## TASK REQUIREMENTS
Each line of the material below is to be written out exactly. Leave out any picture.

## RECORDED INFORMATION
BEGIN
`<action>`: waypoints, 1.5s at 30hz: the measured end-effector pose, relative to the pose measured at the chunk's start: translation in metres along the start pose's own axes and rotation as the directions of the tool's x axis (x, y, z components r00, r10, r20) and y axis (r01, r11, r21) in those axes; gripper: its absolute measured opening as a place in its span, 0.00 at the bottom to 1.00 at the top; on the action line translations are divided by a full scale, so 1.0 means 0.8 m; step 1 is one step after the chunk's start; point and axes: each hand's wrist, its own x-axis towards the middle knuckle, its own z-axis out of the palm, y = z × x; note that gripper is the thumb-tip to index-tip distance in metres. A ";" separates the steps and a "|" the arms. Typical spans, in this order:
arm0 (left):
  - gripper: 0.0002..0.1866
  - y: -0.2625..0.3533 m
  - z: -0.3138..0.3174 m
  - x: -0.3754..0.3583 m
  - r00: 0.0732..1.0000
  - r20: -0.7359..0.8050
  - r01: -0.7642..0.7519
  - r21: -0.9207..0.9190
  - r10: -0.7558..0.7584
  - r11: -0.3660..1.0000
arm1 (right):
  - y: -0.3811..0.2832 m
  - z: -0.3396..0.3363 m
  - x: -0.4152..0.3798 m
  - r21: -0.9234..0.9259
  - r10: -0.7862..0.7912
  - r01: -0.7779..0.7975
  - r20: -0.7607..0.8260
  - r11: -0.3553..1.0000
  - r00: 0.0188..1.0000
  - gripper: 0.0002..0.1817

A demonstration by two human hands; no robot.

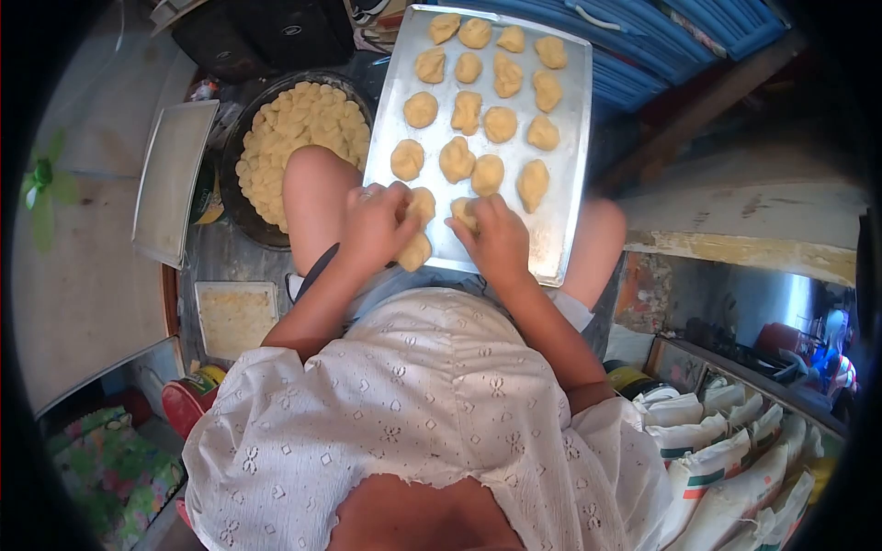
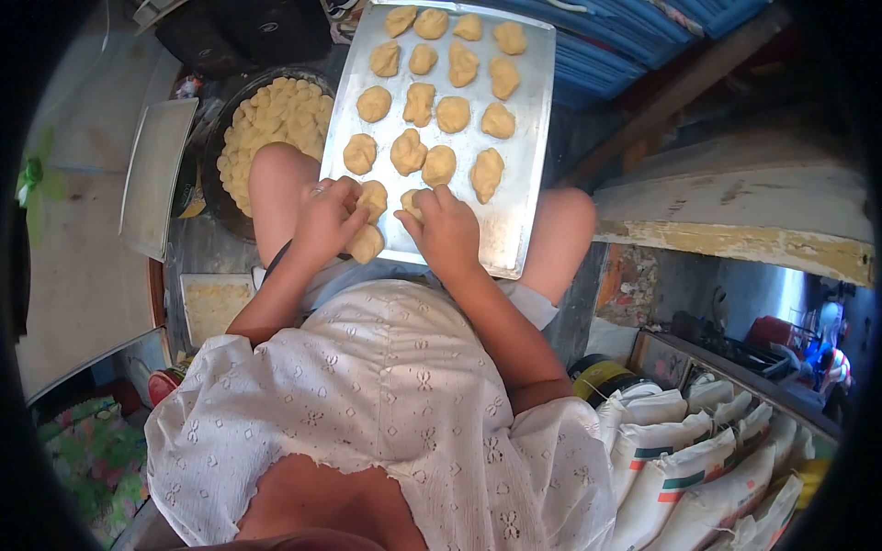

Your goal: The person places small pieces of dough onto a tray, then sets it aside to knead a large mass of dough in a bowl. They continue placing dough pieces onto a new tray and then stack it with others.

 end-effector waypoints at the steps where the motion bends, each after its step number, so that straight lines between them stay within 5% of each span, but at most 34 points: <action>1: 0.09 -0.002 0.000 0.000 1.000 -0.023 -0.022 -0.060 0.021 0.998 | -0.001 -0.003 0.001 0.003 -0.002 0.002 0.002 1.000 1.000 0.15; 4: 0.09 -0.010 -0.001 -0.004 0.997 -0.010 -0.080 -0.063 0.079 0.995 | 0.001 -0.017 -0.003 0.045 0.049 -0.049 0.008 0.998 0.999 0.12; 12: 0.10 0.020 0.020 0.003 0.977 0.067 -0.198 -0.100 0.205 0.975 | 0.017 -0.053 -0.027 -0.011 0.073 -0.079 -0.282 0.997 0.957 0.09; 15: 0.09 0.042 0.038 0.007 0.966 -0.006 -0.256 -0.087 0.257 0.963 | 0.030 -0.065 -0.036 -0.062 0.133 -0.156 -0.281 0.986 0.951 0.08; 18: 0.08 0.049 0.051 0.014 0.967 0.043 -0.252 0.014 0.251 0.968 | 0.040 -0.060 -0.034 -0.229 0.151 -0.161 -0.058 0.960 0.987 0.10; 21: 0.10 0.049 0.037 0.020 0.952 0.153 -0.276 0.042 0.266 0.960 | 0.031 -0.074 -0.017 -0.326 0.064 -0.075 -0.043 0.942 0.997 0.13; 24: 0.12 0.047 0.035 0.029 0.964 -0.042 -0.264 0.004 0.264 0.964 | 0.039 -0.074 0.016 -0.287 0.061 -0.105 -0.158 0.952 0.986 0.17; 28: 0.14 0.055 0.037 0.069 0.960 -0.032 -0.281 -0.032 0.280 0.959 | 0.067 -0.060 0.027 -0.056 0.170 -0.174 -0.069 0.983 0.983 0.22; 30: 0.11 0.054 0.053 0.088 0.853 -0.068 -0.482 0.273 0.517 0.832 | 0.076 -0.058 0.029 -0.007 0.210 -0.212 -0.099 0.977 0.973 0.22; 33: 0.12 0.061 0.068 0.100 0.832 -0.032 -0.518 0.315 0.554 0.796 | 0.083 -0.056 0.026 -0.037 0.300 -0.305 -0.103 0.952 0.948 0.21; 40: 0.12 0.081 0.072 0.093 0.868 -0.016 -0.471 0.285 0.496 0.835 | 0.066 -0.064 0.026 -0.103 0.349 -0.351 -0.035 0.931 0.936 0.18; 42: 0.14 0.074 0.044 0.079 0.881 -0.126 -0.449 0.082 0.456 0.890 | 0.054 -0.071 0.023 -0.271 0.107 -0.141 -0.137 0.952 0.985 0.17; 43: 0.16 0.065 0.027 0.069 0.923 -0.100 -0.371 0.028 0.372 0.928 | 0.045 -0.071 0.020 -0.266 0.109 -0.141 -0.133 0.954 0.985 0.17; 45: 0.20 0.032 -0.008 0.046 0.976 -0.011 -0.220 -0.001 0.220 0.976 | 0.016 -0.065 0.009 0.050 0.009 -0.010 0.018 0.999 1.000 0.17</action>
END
## ANSWER SPACE
`<action>`: waypoints, 1.5s at 30hz: the measured end-effector pose, relative to the pose measured at the chunk's start: translation in metres along the start pose's own axes and rotation as the directions of the tool's x axis (x, y, z components r00, r10, r20) and y axis (r01, r11, r21) in those axes; gripper: its absolute measured opening as a place in its span, 0.00 at the bottom to 1.00 at the top; on the action line translations are divided by a full scale, so 1.0 means 0.8 m; step 1 is one step after the chunk's start; point and axes: each hand's wrist, its own x-axis towards the middle knuckle, its own z-axis out of the palm, y = z × x; note that gripper is the thumb-tip to index-tip distance in metres. A ";" separates the steps and a "|" the arms. Typical spans, in this order:
arm0 (left):
  - gripper: 0.0002..0.1866
  - y: -0.2625..0.3533 m
  - z: -0.3138..0.3174 m
  - x: -0.3754..0.3583 m
  - r00: 0.0732..1.0000
  - r20: -0.7359..0.8050
  - r01: -0.7642..0.7519
  - r21: -0.9207..0.9190
  - r10: -0.7558..0.7584
  - r11: -0.3660..1.0000
arm1 (right):
  - y: -0.3811..0.2832 m
  - z: -0.3396..0.3363 m
  - x: -0.4152..0.3798 m
  - r21: -0.9234..0.9259
  - r10: -0.7862..0.7912
  - r01: -0.7779..0.7975
  - r20: -0.7607..0.8260
  - r11: -0.3553..1.0000
  - r00: 0.0188..1.0000
  - gripper: 0.0002..0.1817

A demonstration by two human hands; no robot.


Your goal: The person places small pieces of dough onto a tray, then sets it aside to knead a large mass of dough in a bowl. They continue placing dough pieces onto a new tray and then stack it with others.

 end-effector waypoints at the steps where the motion bends, each after its step number, so that straight lines between them stay within 5% of each span, but at most 34 points: <action>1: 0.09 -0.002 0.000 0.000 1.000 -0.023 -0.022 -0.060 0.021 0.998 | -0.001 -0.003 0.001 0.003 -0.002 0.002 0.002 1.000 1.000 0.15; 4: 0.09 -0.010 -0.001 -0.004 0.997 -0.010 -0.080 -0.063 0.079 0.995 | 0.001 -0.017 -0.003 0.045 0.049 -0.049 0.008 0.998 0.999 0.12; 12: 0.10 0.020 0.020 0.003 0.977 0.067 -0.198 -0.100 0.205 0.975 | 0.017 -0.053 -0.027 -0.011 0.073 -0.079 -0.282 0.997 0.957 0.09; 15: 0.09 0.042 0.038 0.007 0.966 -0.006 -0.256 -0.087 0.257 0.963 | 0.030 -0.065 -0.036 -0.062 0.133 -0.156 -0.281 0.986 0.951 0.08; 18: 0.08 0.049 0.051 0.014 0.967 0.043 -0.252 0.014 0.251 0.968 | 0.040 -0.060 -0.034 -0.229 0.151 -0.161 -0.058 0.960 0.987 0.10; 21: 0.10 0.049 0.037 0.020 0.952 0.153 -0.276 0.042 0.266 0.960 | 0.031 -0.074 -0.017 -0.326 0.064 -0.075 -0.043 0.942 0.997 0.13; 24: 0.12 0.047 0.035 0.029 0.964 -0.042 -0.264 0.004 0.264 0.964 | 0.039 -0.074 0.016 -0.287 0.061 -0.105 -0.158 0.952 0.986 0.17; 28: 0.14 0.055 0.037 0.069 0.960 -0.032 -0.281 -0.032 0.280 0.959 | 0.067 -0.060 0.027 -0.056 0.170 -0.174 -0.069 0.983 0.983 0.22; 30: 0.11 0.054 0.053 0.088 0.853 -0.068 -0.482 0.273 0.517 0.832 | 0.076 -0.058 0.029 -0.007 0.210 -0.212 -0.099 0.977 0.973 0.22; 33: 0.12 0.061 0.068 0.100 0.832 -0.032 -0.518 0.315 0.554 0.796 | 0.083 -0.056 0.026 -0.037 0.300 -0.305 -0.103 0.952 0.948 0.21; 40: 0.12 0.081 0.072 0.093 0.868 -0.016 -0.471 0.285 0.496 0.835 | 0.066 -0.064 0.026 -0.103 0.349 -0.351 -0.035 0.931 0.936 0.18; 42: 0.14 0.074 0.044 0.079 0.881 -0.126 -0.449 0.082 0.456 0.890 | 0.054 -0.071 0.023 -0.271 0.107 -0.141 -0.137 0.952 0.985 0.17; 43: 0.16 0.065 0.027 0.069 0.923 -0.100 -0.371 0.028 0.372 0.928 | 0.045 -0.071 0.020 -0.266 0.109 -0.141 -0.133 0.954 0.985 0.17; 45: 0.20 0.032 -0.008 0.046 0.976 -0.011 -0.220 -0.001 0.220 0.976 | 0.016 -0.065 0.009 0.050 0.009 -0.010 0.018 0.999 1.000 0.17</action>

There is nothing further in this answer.